Per sottolineare e far conoscere il significato di questa data, 7 marzo 1965, è stato organizzato presso il Teatro Orione appartenente alla Parrocchia di Ognissanti, Venerdì 27 febbraio u.s., un  Convegno, promosso dall’Ufficio liturgico del Vicariato di Roma, dall’Opera Don Orione e dal Pontificio Istituto Liturgico di Roma, dal titolo “Uniti nel rendimento di grazie”. Hanno introdotto il Convegno il vescovo Giuseppe Marciante, ausiliare di Roma Est, e Don Flavio Peloso, superiore generale della Piccola Opera della Divina Provvidenza (Don Orione); moderatore dell’incontro padre Giuseppe Midili, direttore dell’Ufficio liturgico del Vicariato di Roma. Sono intervenuti mons. Francesco Pio Tamburrino, arcivescovo metropolita emerito di Foggia-Bovino, con una relazione su “Tradizione e rinnovamento nel paragrafo 23 della Costituzione liturgica Sacrosanctum Concilium” e l’arcivescovo Piero Marini, presidente del Pontificio Consiglio per i congressi eucaristici internazionali, con una relazione su “La lingua parlata, strumento di comunione nel dialogo dell’assemblea liturgica”. Un piacevole intervallo musicale è stato offerto ai presenti grazie al maestro d’arpa Katia Catarci. Il Parroco di Ognissanti don Francesco Mazzitelli ha presntato il tema  “La Formazione liturgica dei laici” e Padre Jordi Piqué, preside del Pontificio Istituto liturgico, ha concluso la serata evidenziando il ruolo e l’impegno di una liturgia come efficace strumento per introdurre al mistero di Cristo.

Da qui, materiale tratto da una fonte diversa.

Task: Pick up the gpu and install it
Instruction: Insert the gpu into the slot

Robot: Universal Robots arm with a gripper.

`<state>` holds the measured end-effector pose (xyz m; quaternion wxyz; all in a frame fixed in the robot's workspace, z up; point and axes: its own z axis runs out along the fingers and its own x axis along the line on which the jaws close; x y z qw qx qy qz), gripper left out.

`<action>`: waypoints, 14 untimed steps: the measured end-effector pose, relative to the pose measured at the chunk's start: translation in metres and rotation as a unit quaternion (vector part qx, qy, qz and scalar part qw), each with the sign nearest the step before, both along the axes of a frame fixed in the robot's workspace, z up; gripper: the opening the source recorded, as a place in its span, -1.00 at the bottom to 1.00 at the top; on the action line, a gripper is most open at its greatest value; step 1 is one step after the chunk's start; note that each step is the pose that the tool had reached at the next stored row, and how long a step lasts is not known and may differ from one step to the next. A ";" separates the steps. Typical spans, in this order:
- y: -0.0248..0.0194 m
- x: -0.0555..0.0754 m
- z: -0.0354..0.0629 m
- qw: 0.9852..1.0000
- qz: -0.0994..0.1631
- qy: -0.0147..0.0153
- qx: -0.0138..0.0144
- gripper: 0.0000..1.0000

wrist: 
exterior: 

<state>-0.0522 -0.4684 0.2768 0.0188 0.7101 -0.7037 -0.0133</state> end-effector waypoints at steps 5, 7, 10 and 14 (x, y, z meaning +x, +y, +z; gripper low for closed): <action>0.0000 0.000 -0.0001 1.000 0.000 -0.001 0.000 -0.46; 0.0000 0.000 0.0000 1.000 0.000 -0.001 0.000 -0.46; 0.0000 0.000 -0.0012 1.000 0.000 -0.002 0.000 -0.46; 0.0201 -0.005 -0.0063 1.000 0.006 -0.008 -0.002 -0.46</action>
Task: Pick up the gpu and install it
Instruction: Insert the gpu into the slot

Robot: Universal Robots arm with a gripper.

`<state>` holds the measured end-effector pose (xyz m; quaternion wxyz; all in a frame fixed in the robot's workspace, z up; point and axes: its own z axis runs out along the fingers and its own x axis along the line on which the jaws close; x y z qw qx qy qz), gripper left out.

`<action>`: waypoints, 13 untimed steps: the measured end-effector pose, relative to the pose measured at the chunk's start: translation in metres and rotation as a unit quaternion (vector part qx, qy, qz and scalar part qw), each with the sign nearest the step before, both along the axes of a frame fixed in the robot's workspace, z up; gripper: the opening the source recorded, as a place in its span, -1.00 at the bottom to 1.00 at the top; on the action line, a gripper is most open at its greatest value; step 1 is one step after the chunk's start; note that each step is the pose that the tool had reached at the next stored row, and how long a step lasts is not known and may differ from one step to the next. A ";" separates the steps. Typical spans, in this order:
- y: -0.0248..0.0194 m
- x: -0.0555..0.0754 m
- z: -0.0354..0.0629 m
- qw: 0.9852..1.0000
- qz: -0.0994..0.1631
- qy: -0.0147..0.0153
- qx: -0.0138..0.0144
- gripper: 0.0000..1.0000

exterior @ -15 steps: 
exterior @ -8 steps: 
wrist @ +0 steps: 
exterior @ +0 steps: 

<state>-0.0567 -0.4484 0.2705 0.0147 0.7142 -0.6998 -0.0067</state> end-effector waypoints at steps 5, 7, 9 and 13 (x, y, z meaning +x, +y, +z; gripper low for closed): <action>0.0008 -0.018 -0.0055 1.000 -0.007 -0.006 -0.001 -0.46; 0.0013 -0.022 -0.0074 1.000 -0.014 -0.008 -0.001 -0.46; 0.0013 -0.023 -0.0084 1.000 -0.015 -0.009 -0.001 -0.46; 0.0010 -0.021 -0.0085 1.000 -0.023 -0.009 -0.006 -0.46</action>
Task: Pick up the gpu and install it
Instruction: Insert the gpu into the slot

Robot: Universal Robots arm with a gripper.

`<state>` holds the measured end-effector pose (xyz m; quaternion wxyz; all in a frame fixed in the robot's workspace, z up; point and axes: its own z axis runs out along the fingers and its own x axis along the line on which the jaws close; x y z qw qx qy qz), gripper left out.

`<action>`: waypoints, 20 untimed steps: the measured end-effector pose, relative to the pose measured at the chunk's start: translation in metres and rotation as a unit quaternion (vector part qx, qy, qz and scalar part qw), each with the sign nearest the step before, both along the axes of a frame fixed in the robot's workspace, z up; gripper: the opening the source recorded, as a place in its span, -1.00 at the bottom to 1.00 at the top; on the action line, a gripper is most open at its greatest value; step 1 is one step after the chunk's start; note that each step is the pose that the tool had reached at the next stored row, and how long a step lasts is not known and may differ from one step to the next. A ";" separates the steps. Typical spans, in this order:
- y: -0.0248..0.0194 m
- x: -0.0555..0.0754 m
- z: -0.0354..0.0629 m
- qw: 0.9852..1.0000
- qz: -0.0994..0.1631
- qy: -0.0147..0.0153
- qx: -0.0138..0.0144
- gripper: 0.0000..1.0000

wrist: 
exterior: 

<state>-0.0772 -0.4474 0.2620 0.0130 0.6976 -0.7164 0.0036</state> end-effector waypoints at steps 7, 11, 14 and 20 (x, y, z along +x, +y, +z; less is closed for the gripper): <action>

Il vescovo Piero Marini, maestro delle celebrazioni liturgiche pontificie,  ha ricordato come il 7 marzo 1965 ha costituito la prima attuazione concreta della riforma liturgica. “In verità, i padri conciliari avevano dato disposizione che la riforma entrasse in vigore la prima domenica di Quaresima del 1964, solo che la vecchia Congregazione dei riti non era adeguata a mettere in atto la nuova visione della liturgia. Così l’attuazione venne rimandata di un anno e quel giorno si celebrò con Messali un po’ in italiano, un po’ in latino, in attesa dei nuovi libri liturgici».

Don Francesco Mazzitelli mi ha istruito sul significato della liturgia, sui segni: l’attenzione sui luoghi della celebrazione. L’ambone come luogo della Parola, il fonte battesimale, dove siamo nati dall’acqua. l’altare, appunto, dove incontriamo il Signore e dove Cristo si offre di nuovo al Padre. L’assemblea, cioè lo spazio dove la comunità si raduna, che è il primo segno della presenza di Cristo.

Concludo riportando le parole proclamate da Papa Paolo VI in occasione dell’Angelus il 7 marzo 1965, I Domenica di Quaresima:

“Questa domenica segna una data memorabile nella storia spirituale della Chiesa, perché la lingua parlata entra ufficialmente nel culto liturgico, come avete già visto questa mattina. 

La Chiesa ha ritenuto doveroso questo provvedimento – il Concilio lo ha suggerito e deliberato – e questo per rendere intelligibile e far capire la sua preghiera. Il bene del popolo esige questa premura, sì da rendere possibile la partecipazione attiva dei fedeli al culto pubblico della Chiesa. È un sacrificio che la Chiesa ha compiuto della propria lingua, il latino; lingua sacra, grave, bella, estremamente espressiva ed elegante. Ha sacrificato tradizioni di secoli e soprattutto sacrifica l’unità di linguaggio nei vari popoli, in omaggio a questa maggiore universalità, per arrivare a tutti. 

E questo per voi, fedeli, perché sappiate meglio unirvi alla preghiera della Chiesa, perché sappiate passare da uno stato di semplici spettatori a quello di fedeli partecipanti ed attivi e se saprete davvero corrispondere a questa premura della Chiesa, avrete la grande gioia, il merito e la fortuna di un vero rinnovamento spirituale. 

E noi pregheremo ancora la Madonna, la pregheremo ancora in latino per ora, perché ci dia questo desiderio della vita spirituale attiva e autentica e ci dia questo risvegliato senso della comunità, della fraternità, della collettività che prega insieme, del popolo di Dio, perché allora avremo certamente assicurati a noi i vantaggi di questa grande riforma liturgica”.